Swithin smiled slyly. “It won’t happen—I won’t be convicted. No one can prove I killed Randall and Trowbridge. It was surprisingly easy. Just a knock on the back of the head and they were gone. Quick and neat. But there’s no proof I killed them—I made sure of that. No—now I just have to pitch this bitch off the roof and everything will work out.”
He shifted, turning toward Letitia as if to do just that.
Christian seized the moment to glance down; the others were repositioning, trying to get a bead on Swithin without Letitia or he anywhere close. Dalziel saw him looking and waved, beckoning—they wanted Swithin closer to the edge. Christian hurriedly asked, “But why from the roof? Why not just knock her on the head like the others?”
It was the only thing he could think of to ask.
Swithin looked back at him, a strange smile curving his lips; beyond him, Christian saw Letitia gathering herself—she’d used the time he’d bought them to regroup.
“I can’t do that,” Swithin told him. “She’s Randall’s and Trowbridge’s murderer—she’s the one who knocks people on the head. Not me. Never me. She was making far too many inquiries—or you were on her behalf. I know you spoke with Gallagher, and then you went to see Roscoe. I couldn’t allow that—couldn’t allow you, and her, to learn too much. But it doesn’t matter now. Once she goes over the edge, you won’t be able to help her anymore. And everyone will see that she killed the other two, then came after me, and when she couldn’t kill me, she rushed up here and threw herself off.” His smile widened. “It’s obvious.”
Christian didn’t know what to say, how to respond to such foolishness.
But it seemed they’d run out of time.
That quantity slowed as Swithin turned to Letitia. Christian saw him tighten the grip he had on her arm.
He was going to half throw, half swing her over the edge—he’d only need to make her topple. He could do it without stepping closer to the parapet. There was only one thing Christian could do—one risk, one gamble, he had to take.
“Swithin.” He poured every ounce of command he possessed into his voice. “Look down.”
Startled, Swithin glanced back at him; he still had his pistol in a firm grip.

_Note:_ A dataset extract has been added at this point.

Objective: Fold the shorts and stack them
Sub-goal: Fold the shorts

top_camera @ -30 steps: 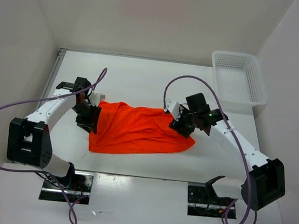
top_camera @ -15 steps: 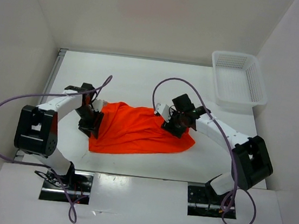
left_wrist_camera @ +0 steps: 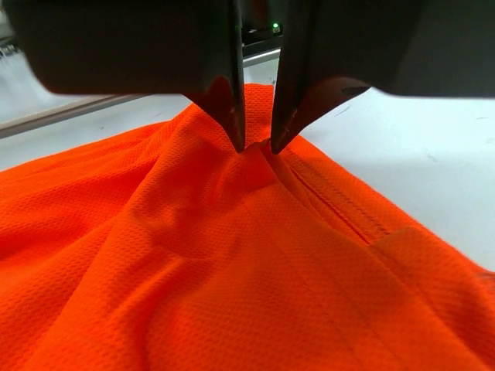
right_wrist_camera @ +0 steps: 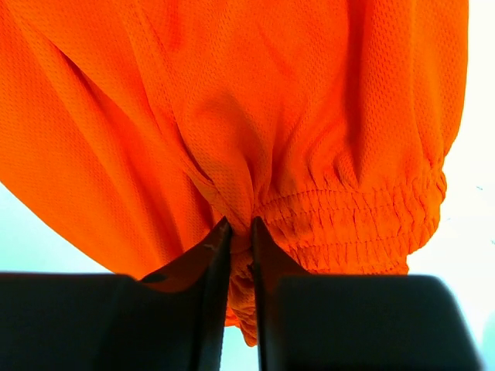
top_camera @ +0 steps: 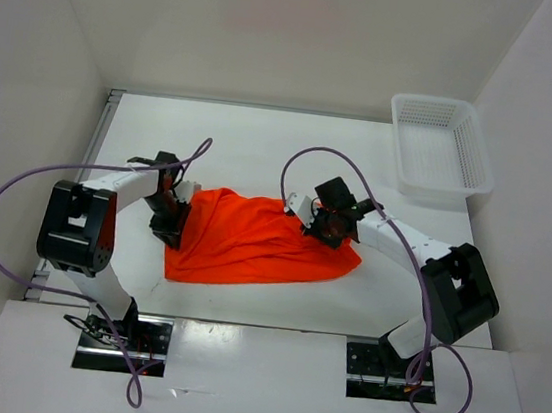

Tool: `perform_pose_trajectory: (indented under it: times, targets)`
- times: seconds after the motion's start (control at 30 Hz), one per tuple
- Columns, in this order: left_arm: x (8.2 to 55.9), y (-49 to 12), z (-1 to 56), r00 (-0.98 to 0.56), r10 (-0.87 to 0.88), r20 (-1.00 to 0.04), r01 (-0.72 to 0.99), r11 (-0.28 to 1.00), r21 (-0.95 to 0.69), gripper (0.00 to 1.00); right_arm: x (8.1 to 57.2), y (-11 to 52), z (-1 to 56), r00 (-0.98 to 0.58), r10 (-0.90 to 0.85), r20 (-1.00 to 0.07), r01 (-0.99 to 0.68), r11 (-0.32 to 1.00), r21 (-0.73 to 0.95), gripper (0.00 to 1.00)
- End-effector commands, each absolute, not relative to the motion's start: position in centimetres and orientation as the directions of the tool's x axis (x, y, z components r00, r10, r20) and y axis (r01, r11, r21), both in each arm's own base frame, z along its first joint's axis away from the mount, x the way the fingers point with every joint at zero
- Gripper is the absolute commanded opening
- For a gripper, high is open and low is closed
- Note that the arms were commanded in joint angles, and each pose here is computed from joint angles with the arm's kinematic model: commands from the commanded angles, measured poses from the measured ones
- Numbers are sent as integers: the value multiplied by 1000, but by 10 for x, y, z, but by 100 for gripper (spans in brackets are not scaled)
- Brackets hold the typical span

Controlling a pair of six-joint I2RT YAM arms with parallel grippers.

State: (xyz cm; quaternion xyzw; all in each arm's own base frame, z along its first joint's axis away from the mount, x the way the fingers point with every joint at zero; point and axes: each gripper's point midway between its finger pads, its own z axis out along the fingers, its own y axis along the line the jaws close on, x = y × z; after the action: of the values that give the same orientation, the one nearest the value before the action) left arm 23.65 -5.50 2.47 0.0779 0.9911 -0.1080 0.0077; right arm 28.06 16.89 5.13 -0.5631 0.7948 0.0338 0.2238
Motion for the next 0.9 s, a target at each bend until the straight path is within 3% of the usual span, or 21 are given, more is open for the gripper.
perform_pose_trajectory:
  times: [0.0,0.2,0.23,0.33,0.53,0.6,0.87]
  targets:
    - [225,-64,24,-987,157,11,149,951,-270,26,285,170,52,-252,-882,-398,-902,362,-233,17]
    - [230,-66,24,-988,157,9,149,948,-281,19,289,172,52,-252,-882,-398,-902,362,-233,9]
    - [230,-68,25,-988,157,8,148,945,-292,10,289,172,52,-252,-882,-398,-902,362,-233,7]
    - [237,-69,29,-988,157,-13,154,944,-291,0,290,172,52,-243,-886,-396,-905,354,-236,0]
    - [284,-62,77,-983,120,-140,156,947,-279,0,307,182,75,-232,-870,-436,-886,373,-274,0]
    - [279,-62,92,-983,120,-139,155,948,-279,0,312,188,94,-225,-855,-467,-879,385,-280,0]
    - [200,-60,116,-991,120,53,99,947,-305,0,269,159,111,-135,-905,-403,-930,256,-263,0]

Christian didn’t move so much as an eyelash.
Puzzlement growing, unable to read anything in Christian’s face, Swithin shifted; bracing his arm, anchoring Letitia at arm’s length, he edged closer to the parapet, looked over and down.
Two shots rang out, virtually inseparable.
Swithin jerked, then stumbled backward, crumpling to the ground.
Slinging Letitia forward as he fell, his descending weight acting as a fulcrum propelling her over the edge.
Christian shot forward, leapt over Swithin, dove for the edge, grabbed—but her body had already cleared the parapet.
He couldn’t reach her—but her bound hands, desperately reaching out to him as she twisted and fell, brushed, clutched at his sleeves.